Bio-harness and smart insole

Mar 17, 2007 13:05 GMT  ·  By

Soon, smart fabrics will tell how you cope with combat situations or sport performances.

The new fabric designed by New Zealand firm Zephyr offers information on heart beat, skin temperature, posture, activity and breathing rate with the simple worn over the skin.

The new fabric could allow athletes to assess their performance by measuring in an extremely simple way their physiological reactions.

Zephir's products that can do this are a bio-harness (a length of fabric worn around the chest) and a shoe pod (a smart insole), both fabricated from a patented textile that has the sensors incorporated into it that once paired with electronics, can record and broadcast physiological information.

"The company expects the products to find a role in the health, defense and medical markets. Already, Zephyr had signed a deal with the US Department of Defense to provide some of its special forces with the bioharness. The device would enable officers to see what physiological state their men were in," said Steven Small, director of business development for Zephyr.

"The work that Zephyr had done on the fabric had taken it out of the laboratory and enabled it to be put to much more practical use. All these tools exist today but only in laboratories, which would mean they hook you up to wires to measure you," he said.

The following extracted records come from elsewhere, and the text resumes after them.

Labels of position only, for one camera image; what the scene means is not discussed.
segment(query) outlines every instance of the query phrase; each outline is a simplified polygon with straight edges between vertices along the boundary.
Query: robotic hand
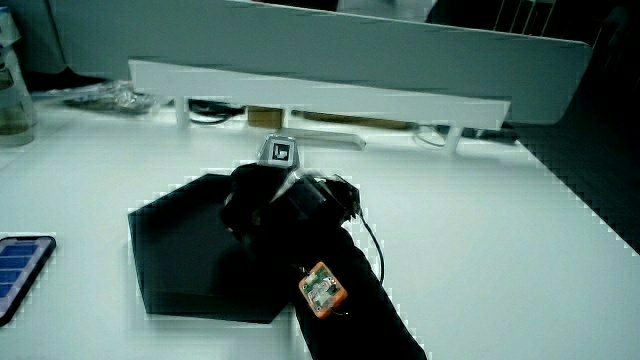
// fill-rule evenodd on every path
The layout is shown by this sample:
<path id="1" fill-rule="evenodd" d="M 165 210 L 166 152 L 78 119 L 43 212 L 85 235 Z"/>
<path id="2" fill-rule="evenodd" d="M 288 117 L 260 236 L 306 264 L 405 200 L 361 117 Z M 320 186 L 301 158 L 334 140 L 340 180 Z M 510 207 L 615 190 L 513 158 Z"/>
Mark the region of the robotic hand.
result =
<path id="1" fill-rule="evenodd" d="M 290 284 L 290 300 L 313 359 L 378 358 L 381 349 L 398 359 L 426 359 L 364 253 L 341 227 L 362 214 L 358 190 L 338 176 L 322 177 L 283 162 L 277 139 L 269 144 L 268 138 L 261 161 L 233 172 L 221 217 L 250 257 L 269 264 L 274 274 L 289 274 L 281 281 Z M 270 158 L 282 165 L 270 166 Z M 319 316 L 300 291 L 301 280 L 308 280 L 309 269 L 319 262 L 348 293 L 327 317 Z"/>

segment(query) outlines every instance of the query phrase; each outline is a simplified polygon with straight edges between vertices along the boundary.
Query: orange circuit board
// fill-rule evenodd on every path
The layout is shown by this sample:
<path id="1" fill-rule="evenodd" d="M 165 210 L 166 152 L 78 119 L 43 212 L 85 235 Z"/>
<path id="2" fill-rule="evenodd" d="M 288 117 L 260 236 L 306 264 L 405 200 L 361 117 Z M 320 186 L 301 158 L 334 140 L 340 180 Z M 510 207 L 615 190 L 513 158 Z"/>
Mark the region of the orange circuit board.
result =
<path id="1" fill-rule="evenodd" d="M 314 266 L 300 280 L 298 287 L 313 313 L 320 319 L 329 316 L 347 298 L 347 291 L 323 262 Z"/>

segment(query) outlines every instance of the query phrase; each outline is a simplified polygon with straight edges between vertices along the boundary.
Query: desk shelf leg
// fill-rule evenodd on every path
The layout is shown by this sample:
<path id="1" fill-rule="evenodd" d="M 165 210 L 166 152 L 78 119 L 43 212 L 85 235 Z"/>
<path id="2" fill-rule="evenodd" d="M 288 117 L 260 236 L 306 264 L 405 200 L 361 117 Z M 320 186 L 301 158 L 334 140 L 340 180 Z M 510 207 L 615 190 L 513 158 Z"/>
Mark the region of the desk shelf leg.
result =
<path id="1" fill-rule="evenodd" d="M 464 128 L 453 126 L 449 129 L 447 140 L 445 141 L 443 148 L 443 151 L 445 153 L 453 154 L 456 152 L 458 142 L 460 141 L 460 137 L 462 136 L 462 130 L 464 130 Z"/>
<path id="2" fill-rule="evenodd" d="M 173 102 L 176 108 L 176 122 L 178 124 L 178 128 L 188 128 L 191 124 L 191 119 L 189 118 L 189 103 L 187 102 L 187 98 L 184 96 L 176 96 L 173 99 Z"/>

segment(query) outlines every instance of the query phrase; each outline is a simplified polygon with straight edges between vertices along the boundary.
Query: cable
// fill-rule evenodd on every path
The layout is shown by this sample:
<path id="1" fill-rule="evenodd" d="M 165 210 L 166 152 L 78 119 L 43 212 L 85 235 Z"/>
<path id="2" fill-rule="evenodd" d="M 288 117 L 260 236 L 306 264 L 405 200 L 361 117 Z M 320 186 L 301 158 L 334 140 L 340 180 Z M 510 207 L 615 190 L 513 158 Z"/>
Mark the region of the cable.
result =
<path id="1" fill-rule="evenodd" d="M 429 128 L 429 129 L 431 129 L 431 131 L 433 131 L 434 133 L 439 134 L 439 132 L 438 132 L 435 128 L 433 128 L 433 126 L 431 126 L 431 125 L 420 125 L 420 127 L 427 127 L 427 128 Z M 415 134 L 413 134 L 413 137 L 414 137 L 415 139 L 418 139 L 418 140 L 422 141 L 423 143 L 425 143 L 425 144 L 427 144 L 427 145 L 431 145 L 431 146 L 438 147 L 438 148 L 444 147 L 444 144 L 436 144 L 436 143 L 434 143 L 434 142 L 431 142 L 431 141 L 429 141 L 429 140 L 427 140 L 427 139 L 423 138 L 422 136 L 420 136 L 420 135 L 418 135 L 418 134 L 419 134 L 419 133 L 418 133 L 418 132 L 416 132 Z"/>
<path id="2" fill-rule="evenodd" d="M 378 239 L 376 239 L 376 236 L 373 235 L 373 231 L 371 231 L 369 224 L 367 224 L 367 221 L 364 219 L 364 216 L 362 215 L 362 211 L 360 211 L 358 215 L 360 215 L 360 220 L 362 220 L 364 227 L 366 227 L 367 231 L 369 231 L 369 235 L 371 235 L 371 238 L 373 239 L 373 243 L 376 244 L 376 248 L 378 249 L 378 255 L 380 255 L 380 284 L 382 284 L 382 282 L 384 281 L 384 256 L 382 256 L 382 249 L 380 249 L 380 244 L 378 244 Z"/>
<path id="3" fill-rule="evenodd" d="M 244 107 L 237 108 L 223 102 L 197 99 L 189 99 L 189 110 L 194 114 L 209 117 L 211 120 L 196 120 L 189 117 L 192 123 L 206 126 L 220 125 L 244 113 Z"/>
<path id="4" fill-rule="evenodd" d="M 226 114 L 226 115 L 223 115 L 223 116 L 219 117 L 219 118 L 218 118 L 218 120 L 213 120 L 213 119 L 215 119 L 215 118 L 212 118 L 212 120 L 211 120 L 211 121 L 196 120 L 196 119 L 194 119 L 194 118 L 192 118 L 192 117 L 189 117 L 189 120 L 191 120 L 191 122 L 192 122 L 192 123 L 194 123 L 194 124 L 210 126 L 210 125 L 220 125 L 220 124 L 222 124 L 222 123 L 225 123 L 225 122 L 227 122 L 229 119 L 231 119 L 233 116 L 234 116 L 234 115 Z"/>

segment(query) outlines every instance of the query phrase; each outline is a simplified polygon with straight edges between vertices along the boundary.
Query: white table
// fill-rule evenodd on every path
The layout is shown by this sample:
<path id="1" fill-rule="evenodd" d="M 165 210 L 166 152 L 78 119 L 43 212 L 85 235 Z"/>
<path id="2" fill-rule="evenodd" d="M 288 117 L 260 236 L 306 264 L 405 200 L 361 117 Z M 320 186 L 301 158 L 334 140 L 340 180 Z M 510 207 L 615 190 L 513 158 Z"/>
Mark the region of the white table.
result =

"With our tools, the doctor gives them to you and you go away and use them for a week."

The bioharness could also be employed when testing new drugs, assessing the effects they induce in the body.

The data recorded by the device can be transmitted weekly or gathered directly to a nearby laptop.

"The smart insole, or shoe pod, could find a role as a training aid for runners", said Small.

The shoe pod measures the size of a person's step, the points of maxim pressure, where they push off from and the rhythm of their foot movement.

"It could be a great coaching tool for sprinters," he said.

The smart sole could also be used by patients recovering from operations to replace a knee or hip, as it can assess how a person's gait is modified by the intervention.

But probably, the commercial hit of it will be brought by the fact that it can be employed by amateur athletes willing to measure their personal performances.

"The next step is to use Java [a computer language] to connect it to a cellphone. Then you have an automatic connection to the internet so by the time you are home you can log on and see how you did," said Small.

"The bioharness is being used by some of the keen runners among Zephyr staff. It's created quite a competition because they can go to the website and measure their progress against everyone else," he added.